§ **Exercise directions**
Go to the line containing "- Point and" in the records below and print it and every following line exactly, on through the line containing "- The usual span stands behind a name", then stop.

--- Recorded information ---

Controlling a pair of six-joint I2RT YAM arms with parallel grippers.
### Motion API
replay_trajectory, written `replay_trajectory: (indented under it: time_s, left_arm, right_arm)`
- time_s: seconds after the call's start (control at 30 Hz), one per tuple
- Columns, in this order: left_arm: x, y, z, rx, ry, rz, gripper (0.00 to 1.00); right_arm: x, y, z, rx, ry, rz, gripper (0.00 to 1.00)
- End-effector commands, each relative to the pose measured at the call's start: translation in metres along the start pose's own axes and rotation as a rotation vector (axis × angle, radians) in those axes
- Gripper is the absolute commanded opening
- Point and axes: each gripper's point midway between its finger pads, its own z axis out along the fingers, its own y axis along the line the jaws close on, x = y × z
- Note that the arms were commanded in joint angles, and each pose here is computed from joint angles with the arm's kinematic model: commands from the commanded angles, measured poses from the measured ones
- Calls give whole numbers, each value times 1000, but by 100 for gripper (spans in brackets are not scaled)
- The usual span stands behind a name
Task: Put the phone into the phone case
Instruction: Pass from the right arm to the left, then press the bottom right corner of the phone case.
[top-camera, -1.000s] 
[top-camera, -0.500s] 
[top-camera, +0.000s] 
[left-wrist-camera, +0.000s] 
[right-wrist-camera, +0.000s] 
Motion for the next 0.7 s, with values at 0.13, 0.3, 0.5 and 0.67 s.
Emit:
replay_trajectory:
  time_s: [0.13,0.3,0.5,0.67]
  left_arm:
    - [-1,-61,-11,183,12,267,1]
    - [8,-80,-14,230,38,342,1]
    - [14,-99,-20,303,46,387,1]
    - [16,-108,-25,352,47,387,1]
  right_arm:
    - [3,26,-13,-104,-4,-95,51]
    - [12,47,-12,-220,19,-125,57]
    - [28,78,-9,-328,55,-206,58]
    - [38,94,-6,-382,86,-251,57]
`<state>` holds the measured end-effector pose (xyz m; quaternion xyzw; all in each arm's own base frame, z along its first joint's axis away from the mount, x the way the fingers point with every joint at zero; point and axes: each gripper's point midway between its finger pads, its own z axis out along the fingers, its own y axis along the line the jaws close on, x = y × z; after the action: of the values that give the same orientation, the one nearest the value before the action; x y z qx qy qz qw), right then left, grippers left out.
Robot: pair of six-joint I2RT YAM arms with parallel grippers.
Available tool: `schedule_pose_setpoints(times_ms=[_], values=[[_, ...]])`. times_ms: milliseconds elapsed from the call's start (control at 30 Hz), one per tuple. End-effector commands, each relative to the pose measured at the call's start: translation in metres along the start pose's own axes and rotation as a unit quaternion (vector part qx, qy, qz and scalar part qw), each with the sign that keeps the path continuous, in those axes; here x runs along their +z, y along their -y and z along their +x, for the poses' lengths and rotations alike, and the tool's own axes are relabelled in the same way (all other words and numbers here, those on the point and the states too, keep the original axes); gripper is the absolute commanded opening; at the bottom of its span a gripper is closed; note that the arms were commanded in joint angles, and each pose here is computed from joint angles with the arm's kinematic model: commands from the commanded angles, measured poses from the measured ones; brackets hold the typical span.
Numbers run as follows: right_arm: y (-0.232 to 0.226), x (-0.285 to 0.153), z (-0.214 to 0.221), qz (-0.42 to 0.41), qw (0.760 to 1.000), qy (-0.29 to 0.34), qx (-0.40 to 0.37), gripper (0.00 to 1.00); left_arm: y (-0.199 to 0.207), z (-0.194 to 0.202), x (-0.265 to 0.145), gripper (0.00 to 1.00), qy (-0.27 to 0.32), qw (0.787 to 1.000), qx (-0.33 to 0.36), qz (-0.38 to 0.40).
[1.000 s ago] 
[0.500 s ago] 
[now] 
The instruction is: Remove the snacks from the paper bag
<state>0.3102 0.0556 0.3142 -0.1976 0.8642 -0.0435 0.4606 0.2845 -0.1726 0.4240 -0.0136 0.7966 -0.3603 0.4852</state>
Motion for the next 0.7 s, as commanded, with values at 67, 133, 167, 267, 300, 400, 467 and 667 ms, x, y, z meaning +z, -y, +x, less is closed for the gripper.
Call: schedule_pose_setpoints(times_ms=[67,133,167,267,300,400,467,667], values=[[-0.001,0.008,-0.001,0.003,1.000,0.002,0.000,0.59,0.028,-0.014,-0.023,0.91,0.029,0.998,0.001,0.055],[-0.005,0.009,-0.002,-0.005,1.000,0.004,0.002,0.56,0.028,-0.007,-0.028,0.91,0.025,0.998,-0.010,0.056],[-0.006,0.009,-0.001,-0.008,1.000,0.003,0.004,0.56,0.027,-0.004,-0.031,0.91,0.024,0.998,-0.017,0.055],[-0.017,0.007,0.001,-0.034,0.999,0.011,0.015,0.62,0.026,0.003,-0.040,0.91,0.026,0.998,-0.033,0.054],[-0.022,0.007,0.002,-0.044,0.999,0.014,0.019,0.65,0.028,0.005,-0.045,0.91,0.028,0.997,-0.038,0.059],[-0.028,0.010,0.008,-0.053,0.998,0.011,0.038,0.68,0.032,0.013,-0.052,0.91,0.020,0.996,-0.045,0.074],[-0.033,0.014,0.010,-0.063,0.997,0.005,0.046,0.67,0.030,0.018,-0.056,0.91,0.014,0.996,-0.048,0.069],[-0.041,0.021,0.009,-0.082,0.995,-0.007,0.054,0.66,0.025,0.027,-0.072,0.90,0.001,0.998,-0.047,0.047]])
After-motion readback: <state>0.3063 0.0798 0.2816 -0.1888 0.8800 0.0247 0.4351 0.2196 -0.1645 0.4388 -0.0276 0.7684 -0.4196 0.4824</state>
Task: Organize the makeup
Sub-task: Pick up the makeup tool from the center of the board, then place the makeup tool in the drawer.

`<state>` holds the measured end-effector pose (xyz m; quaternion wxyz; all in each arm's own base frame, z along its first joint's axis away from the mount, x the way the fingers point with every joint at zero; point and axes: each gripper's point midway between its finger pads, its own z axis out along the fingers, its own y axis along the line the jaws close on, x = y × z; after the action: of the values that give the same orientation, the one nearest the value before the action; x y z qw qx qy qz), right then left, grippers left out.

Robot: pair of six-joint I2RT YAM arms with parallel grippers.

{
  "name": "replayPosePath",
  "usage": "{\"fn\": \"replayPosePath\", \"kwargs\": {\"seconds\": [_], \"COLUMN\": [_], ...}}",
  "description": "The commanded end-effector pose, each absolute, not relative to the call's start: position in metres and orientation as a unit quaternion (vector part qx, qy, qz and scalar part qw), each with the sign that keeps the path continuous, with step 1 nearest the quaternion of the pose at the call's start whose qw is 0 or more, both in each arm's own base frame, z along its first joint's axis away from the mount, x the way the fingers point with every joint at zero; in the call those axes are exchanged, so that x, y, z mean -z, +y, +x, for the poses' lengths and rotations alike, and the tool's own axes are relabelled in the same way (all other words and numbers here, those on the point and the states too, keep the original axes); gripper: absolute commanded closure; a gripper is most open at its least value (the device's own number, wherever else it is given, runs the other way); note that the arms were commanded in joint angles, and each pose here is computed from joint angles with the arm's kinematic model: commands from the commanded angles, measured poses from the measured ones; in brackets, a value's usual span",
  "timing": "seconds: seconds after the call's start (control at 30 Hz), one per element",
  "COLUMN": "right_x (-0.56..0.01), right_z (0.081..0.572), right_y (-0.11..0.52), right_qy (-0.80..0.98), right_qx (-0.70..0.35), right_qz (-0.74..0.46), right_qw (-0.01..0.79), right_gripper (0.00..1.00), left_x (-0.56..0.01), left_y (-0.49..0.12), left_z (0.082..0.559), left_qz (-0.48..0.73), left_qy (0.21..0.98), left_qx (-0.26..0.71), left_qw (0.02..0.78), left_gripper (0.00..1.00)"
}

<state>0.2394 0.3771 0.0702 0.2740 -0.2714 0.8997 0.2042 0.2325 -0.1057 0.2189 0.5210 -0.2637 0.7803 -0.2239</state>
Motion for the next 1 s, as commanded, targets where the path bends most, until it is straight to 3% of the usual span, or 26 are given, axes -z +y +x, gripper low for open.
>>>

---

§ **Your solution**
- Point and axes: each gripper's point midway between its finger pads, its own z axis out along the fingers, its own y axis along the line the jaws close on, x = y × z
- Note that the arms were commanded in joint angles, and each pose here is computed from joint angles with the arm's kinematic model: commands from the commanded angles, measured poses from the measured ones
- Calls give whole numbers, each value times 1000, but by 100 for gripper (spans in brackets are not scaled)
- The usual span stands behind a name

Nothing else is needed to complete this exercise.